- [DIRECTIONS FOR THIS TASK]: Report all lines of the data below that hold the word "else".

Extracted records:
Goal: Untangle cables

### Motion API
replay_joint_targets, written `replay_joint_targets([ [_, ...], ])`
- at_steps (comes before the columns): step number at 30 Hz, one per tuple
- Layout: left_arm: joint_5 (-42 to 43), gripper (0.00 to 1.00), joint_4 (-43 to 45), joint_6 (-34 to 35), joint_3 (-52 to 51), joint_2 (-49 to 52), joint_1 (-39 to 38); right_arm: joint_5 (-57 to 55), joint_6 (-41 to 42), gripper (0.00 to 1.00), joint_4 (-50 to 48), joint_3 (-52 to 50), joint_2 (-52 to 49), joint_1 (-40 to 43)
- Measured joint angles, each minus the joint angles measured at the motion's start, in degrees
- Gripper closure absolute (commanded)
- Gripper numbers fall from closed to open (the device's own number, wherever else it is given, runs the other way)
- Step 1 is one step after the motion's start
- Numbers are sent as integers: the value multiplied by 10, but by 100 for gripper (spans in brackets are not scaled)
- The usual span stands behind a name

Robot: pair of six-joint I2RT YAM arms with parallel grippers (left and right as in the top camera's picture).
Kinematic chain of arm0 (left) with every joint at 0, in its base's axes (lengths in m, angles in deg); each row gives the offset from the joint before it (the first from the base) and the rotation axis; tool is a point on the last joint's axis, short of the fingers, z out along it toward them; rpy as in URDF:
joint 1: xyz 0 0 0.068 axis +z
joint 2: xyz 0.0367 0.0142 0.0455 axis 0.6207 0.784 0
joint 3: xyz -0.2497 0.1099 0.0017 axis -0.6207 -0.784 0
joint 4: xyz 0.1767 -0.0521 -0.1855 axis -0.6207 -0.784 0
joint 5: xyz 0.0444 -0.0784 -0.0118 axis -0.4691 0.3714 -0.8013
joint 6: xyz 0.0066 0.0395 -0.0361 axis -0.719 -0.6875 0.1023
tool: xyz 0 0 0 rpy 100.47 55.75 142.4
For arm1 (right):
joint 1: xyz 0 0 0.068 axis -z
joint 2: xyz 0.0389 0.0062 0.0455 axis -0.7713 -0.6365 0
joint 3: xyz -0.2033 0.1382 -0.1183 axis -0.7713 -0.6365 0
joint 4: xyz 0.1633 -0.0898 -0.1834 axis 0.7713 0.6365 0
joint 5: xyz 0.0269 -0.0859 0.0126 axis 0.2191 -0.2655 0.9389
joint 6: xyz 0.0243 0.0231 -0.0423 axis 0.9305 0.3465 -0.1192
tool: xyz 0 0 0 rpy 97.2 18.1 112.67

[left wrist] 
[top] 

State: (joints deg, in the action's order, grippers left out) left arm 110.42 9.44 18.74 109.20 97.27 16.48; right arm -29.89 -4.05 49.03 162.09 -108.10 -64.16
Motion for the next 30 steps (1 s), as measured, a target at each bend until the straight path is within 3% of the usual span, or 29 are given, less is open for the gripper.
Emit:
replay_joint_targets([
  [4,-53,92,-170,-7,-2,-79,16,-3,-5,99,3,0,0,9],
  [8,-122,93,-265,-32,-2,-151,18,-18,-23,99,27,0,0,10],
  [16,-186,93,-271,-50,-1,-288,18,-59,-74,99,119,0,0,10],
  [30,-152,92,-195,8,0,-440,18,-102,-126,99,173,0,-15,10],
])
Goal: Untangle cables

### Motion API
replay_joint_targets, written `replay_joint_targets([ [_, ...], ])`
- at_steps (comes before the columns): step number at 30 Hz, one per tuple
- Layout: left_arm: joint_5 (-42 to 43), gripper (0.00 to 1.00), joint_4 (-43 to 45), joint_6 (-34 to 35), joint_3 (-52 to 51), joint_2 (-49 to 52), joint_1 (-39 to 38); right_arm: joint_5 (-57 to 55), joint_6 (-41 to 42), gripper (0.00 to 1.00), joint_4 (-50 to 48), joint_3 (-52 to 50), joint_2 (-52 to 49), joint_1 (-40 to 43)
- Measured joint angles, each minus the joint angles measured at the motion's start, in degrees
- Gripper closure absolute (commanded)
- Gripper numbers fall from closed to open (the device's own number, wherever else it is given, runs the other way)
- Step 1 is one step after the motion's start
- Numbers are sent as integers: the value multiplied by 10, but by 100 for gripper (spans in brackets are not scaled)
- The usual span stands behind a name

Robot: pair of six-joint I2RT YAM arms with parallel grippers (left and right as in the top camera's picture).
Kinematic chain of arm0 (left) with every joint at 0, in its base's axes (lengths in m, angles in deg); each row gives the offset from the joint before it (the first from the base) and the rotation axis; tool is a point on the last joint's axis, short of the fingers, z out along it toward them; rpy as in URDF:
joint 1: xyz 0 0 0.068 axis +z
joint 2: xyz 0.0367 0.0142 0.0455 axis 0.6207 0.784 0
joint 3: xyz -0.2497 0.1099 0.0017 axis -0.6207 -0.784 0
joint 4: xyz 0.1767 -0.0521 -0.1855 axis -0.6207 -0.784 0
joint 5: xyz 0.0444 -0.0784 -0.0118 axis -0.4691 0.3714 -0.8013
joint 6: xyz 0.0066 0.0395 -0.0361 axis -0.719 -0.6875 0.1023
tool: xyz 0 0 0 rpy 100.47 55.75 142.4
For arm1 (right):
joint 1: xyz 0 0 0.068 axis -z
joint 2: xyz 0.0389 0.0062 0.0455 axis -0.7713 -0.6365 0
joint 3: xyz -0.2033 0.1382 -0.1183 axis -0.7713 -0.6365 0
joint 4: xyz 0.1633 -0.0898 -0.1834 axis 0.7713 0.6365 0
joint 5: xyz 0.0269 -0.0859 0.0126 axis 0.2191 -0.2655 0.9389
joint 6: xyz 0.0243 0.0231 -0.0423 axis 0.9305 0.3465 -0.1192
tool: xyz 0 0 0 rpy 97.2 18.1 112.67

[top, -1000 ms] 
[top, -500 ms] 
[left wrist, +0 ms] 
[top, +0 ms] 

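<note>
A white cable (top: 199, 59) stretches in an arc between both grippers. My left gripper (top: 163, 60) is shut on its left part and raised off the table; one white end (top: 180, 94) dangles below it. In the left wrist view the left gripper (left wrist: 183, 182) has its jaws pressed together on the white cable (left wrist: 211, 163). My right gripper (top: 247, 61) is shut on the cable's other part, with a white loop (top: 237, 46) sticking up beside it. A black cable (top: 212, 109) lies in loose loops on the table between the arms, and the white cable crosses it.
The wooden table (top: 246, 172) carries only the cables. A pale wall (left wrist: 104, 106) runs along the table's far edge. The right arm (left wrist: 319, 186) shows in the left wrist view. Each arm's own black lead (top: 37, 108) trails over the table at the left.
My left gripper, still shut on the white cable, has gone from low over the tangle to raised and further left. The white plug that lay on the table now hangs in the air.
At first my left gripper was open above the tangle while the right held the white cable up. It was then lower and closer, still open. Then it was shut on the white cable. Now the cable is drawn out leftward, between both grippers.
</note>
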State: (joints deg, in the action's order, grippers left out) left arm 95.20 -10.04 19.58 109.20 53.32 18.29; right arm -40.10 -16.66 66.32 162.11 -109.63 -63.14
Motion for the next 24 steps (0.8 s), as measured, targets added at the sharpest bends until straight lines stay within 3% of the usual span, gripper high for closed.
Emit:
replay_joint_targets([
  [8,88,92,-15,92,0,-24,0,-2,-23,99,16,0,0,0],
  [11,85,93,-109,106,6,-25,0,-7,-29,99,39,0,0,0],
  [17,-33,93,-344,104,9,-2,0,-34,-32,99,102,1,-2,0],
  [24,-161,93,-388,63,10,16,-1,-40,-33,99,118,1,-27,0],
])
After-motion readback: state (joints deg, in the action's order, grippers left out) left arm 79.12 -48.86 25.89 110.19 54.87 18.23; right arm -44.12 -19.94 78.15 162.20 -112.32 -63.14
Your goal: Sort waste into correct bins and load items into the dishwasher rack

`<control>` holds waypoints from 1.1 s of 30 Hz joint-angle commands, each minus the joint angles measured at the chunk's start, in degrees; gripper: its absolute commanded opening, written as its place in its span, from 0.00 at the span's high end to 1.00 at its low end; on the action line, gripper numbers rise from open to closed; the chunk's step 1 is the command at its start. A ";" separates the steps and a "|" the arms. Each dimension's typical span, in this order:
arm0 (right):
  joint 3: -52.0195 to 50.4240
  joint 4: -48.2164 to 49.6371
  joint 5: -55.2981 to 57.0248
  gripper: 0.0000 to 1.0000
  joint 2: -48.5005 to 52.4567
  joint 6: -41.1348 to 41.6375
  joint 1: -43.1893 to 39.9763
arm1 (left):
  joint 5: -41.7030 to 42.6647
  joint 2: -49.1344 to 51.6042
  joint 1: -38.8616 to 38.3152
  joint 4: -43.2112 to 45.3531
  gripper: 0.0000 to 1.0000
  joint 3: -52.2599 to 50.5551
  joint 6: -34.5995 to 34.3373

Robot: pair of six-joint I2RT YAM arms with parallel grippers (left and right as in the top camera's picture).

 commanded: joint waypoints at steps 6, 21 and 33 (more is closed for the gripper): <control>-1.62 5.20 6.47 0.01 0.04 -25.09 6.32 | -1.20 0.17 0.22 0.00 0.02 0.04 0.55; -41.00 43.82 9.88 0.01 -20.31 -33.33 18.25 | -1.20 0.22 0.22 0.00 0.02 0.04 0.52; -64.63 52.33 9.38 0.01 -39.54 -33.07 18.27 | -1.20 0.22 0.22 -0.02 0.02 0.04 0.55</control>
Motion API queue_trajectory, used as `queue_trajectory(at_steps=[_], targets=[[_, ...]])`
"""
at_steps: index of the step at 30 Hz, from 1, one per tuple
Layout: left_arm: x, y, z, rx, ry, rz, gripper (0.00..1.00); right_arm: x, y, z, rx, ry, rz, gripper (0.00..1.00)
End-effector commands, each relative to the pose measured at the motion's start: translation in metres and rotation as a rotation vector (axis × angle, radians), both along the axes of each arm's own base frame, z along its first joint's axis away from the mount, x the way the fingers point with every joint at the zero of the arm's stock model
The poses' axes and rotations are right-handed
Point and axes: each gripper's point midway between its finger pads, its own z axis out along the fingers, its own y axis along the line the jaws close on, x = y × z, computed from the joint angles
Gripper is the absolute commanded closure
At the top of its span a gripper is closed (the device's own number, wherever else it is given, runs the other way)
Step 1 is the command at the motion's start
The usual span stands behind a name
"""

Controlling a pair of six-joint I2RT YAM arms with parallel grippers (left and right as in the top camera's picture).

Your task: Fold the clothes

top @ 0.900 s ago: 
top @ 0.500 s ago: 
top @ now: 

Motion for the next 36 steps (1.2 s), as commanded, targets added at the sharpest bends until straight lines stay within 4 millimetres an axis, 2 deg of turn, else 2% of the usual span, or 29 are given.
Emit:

- [ANSWER SECTION]:
- Gripper numbers fall from closed to open (the device's own number, wherever else it is given, runs the other way)
- Gripper numbers fall from closed to open (the device's own number, wherever else it is given, runs the other way)
At the top of its span a gripper is closed (the device's own number, wherever else it is given, runs the other way)
Motion for the next 36 steps (1.2 s), as commanded, targets added at the sharpest bends until straight lines stay within 4 millimetres an axis, 2 deg of turn, else 2% of the usual span, or 29 are given.

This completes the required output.